Speaker: Jeff Zhuk, President of ITS, Inc. ( http://JavaSchool.com); faculty of University of Phoenix and DeVry University.


Armed with Service-Oriented Architecture (SOA), Business Process Expression Language (BPEL), and Web Services, the software industry seems to be moving at a fast pace. Nevertheless, some of the foundations of the field have stayed static for many years.
  • We have not changed the way we write software over the past twenty years.
  • We have not moved far from the UNIX operational environment (which was a big hit thirty years ago).
  • We add power to computers but fail to add a bit of common sense. There is no "formal" mechanism for knowledge capture and inheritance.
  • It takes multiple layers and teams to translate business requirements into the Boolean Logic of programming languages and to bake it all together with generic and specific services. The resulting cake is too firm in spite of its name - Software.

    However, best practices in software and knowledge engineering can turn things around. Upcoming advances in our most basic foundations will allow us to break out of our current bonds.

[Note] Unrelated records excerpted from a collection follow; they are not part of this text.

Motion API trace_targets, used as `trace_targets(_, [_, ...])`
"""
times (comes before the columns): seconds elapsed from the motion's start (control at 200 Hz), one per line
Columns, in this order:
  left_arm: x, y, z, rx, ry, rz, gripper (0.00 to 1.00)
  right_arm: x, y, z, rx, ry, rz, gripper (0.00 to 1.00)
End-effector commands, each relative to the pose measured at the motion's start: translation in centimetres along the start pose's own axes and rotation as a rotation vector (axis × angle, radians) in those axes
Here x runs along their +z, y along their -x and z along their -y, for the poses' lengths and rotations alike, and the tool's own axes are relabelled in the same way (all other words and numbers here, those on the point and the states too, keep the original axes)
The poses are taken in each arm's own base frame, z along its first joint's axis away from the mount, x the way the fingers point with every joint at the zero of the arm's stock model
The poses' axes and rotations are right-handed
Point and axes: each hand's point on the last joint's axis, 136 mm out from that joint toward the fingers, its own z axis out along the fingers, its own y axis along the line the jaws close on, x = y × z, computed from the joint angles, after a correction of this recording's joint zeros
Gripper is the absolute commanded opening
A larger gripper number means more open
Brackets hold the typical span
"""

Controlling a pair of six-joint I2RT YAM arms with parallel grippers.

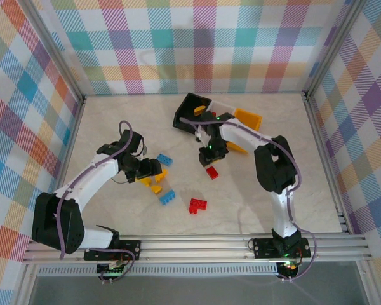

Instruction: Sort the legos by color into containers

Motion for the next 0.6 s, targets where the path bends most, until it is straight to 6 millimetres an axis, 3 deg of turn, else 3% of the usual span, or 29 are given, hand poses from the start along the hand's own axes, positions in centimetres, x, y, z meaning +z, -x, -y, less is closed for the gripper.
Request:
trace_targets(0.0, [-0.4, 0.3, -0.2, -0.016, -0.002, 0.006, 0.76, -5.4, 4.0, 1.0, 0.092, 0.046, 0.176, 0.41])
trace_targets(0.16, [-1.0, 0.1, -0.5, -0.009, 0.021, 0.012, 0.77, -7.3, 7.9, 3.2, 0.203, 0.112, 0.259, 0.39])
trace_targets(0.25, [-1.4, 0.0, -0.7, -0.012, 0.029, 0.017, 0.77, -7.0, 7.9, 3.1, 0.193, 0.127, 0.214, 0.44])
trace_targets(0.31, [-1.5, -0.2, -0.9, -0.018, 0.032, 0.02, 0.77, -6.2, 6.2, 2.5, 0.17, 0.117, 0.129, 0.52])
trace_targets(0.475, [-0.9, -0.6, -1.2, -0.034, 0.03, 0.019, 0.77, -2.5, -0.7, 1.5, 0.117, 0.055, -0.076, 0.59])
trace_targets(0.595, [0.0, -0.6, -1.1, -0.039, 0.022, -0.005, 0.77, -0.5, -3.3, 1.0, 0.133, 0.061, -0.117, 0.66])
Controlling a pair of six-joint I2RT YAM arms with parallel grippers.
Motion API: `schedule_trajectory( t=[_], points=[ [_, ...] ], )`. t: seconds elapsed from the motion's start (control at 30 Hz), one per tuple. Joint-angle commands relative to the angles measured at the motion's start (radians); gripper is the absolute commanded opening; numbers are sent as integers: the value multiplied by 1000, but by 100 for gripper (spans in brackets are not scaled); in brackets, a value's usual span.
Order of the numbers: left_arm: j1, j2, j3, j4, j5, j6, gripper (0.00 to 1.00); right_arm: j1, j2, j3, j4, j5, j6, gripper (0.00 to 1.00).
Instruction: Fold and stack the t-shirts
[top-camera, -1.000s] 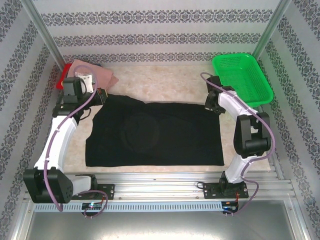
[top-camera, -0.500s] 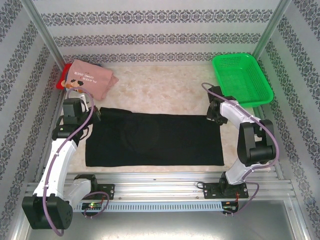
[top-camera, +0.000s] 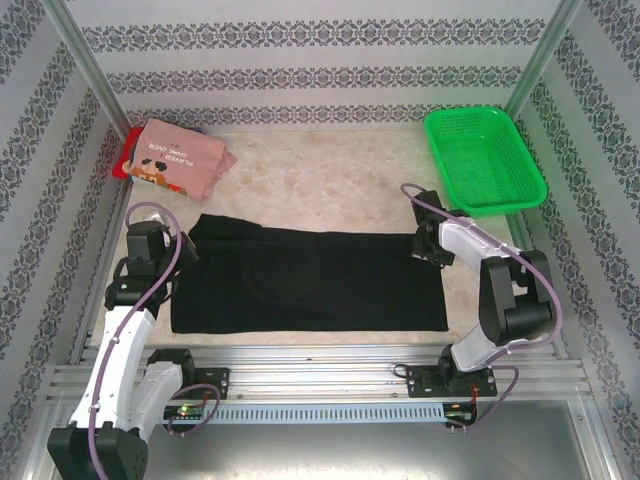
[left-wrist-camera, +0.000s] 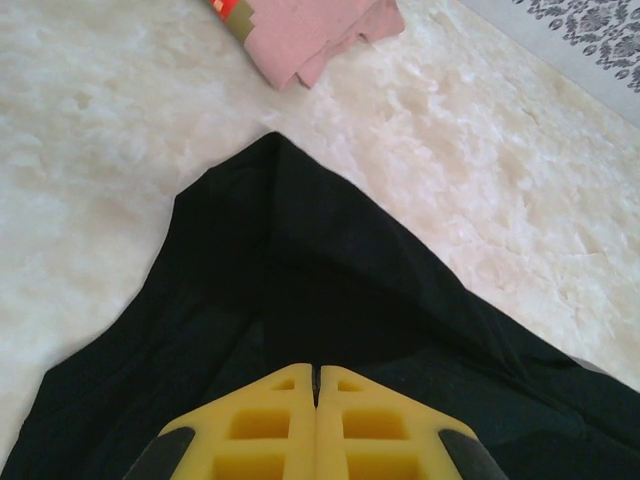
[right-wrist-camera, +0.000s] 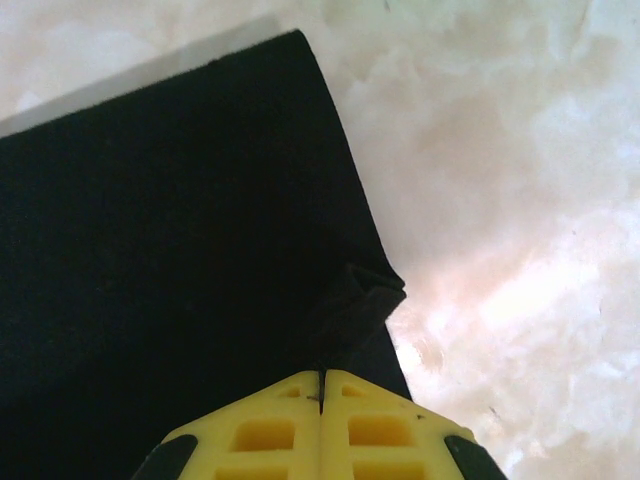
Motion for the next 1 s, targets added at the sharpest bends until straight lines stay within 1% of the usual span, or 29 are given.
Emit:
schedule_trajectory(
  t=[0.0,0.13,0.33,0.97],
  points=[
    [13,-33,-32,-37,-26,-54,0,11,-35,-32,1,25,23,0],
    [13,-84,-79,-36,-19,-105,0,13,-51,-53,3,32,28,0],
    [12,-144,-118,-66,-41,-133,0,15,-59,-68,3,33,33,0],
    [13,-191,-203,-85,-29,-189,0,18,-55,-85,-12,36,63,0]
  ],
)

  • Moving to knowledge-driven architectures, we can finally stop re-writing the traditional set of inventory, scheduling, and order systems.
  • We will enhance development tools and dramatically increase the population of their users by allowing business people (non-programmers) to apply their expertise and directly participate in application development.
  • We will increase the efficiency of consulting practices by capturing specific business domains in conversational sessions, getting our client requirements not only more quickly, but far more precisely, directly transforming these requirements into business rules and scenarios driving applications.
  • We might even open up a new world of applications that can inherit and learn rules, events, and scenarios, helping us build adaptable systems, retrieve knowledge from electronic documents, create new generations of control and simulation, pattern recognition, decision making systems, and more.

    Our guest, who has authored several patents and publications and spoken at Java One and other events, will share his work on the integration of best software development practices with knowledge engineering, and discuss the possibility of practical applications at our workplace.


    About the author:
    Jeff Zhuk is the president of ITS, Inc. (http://JavaSchool.com). He is a speaker at the Java One and Wireless One conferences, a software architect, educator, and developer with over twenty years of experience. Jeff has numerous patents and publications, teaches at the University of Phoenix and at DeVry University, and conducts corporate consulting and training. His recent book on Software and Knowledge Engineering, published by Cambridge University Press, pulls together many new developments in software architecture to bridge the gap to a new generation of software applications.